Ballots were mailed to the firm which retained possession of them through the counting of the ballots at their office. An attorney with the firm submitted an affidavit (Halder Affidavit) describing efforts to verify that the ballots were eligible voters by matching the returned ballots against voting lists provided by the NYTHA office, and annotating the voting list with the date the ballot was received. The list of voters who returned ballots is part of the evidence. It can be examined on the NYHTA web site as part of the Halder Affidavit. There was no “master list” kept by NYTHA and not provided to the law firm.
This latter assertion is a particularly puzzling one. The identities of those who voted are in evidence. It is a relatively simple matter to go through the Halder exhibits, count the ballots received by the law firm, and measure that against the final vote tally. If there was a separate list not provided the law firm, it would be obvious. Interestingly, Finley does not claim that there is a discrepancy in the vote tallies, instead relying on the secret “master list.”

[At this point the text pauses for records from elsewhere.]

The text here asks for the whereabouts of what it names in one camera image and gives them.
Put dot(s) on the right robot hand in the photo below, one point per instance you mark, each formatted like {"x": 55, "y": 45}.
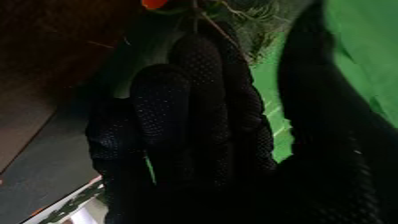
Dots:
{"x": 201, "y": 133}

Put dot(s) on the dark mat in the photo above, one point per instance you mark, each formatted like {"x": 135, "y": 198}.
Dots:
{"x": 47, "y": 166}

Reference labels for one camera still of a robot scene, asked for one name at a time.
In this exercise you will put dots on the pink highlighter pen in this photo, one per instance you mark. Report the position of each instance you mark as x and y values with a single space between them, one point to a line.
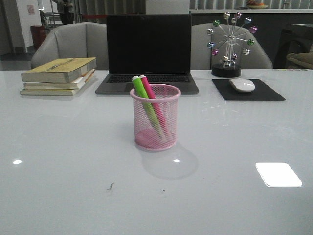
151 95

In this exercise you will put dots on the green highlighter pen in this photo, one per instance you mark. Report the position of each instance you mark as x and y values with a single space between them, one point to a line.
140 91

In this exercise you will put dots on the pink mesh pen holder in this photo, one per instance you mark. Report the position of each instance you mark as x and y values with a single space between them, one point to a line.
145 136

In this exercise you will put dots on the dark grey laptop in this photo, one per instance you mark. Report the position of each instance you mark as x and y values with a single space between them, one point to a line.
157 46

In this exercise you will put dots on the middle cream book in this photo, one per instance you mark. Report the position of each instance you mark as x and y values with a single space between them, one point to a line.
74 85

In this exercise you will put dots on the white computer mouse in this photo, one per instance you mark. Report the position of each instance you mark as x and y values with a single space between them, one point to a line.
242 85

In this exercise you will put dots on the grey armchair right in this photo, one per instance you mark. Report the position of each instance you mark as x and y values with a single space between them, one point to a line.
207 48

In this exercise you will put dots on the grey armchair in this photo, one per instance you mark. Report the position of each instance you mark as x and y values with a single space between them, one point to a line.
84 39
207 48

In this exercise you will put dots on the grey armchair left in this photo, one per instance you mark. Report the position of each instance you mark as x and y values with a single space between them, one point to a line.
84 39

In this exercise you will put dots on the yellow top book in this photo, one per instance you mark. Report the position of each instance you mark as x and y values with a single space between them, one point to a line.
63 70

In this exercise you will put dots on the yellow book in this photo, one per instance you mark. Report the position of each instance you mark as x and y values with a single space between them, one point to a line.
49 92
63 70

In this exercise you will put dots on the black mouse pad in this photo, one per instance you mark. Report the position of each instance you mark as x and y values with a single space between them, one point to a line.
262 91

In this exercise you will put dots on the ferris wheel desk toy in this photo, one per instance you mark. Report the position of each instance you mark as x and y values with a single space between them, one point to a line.
227 67

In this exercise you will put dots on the white box behind laptop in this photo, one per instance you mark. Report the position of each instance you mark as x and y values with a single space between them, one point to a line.
163 7

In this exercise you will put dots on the bottom yellow book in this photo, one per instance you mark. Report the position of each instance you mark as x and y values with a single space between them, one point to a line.
49 92

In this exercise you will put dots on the red trash bin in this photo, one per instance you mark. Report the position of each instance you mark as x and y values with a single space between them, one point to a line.
38 35

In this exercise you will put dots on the fruit bowl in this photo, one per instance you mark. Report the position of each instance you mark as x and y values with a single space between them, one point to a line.
255 4

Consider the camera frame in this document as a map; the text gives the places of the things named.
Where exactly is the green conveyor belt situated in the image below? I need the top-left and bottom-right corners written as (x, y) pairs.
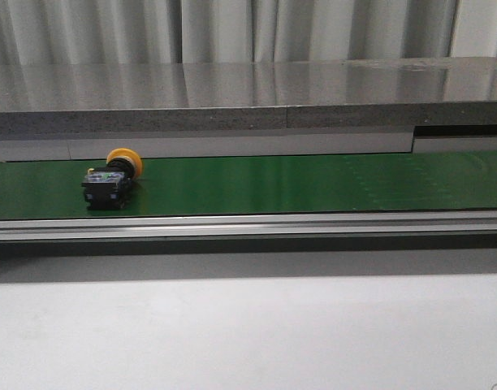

It is disturbing when a regular columnist for a leading industry publication impugns the integrity of one of the sport’s major organizations without bothering to do even basic research into the validity of his claims. The evidence presented by both sides in this bitter dispute is there for all to see. Yes, it requires a lot of work to go through hundreds of pages of documents, but that should be a prerequisite before calling into question the integrity of others.
In random order I have comments about some of your statements. First, and probably foremost, Bryan Cave was in no way independent from NYTHA. In 2006, they hired Alan foreman to represent NYTHA in the bankruptcy proceedings involving NYRA. Bryan Cave went to the courts and ask special permission for Foreman to be counsel for NYTHA. They
needed to do this because foreman was not, and still is not, a member of the New York bar.
It question if an expert witness get paid by the party that engaged them is really reaching. It is exceptionally rare that an expert witness does not get paid. Weather it be by the plaintiff or defendant.
As for the “secret” list, Bryan cave did not know it even existed. From what I can ascertain from the testimony provided is that Gallagher alone had that list.
Why does NYTHA and others make issues about the by-laws, yet they don’t follow them. The by-laws say a receipt is needed, just provide them and that no longer is an issue.
Lastly, why didn’t NYTHA have a better handle on the number of members? There is a huge difference in the numbers you quoted. If it was, say 100 or less, that would be close to acceptable. But, the difference is thousands and thousands.
Did you know that foreman has a long term relationship with Bryan Cave? If not, then you should do more research before writing. If you did, then how can you possibly say they are independent? Please do not use the argument that lawyers can be objective.
As for Zorn, I don’t think your answer adequately address my question. That maybe because there is no way Zorn can be objective in judging Finley’s protest.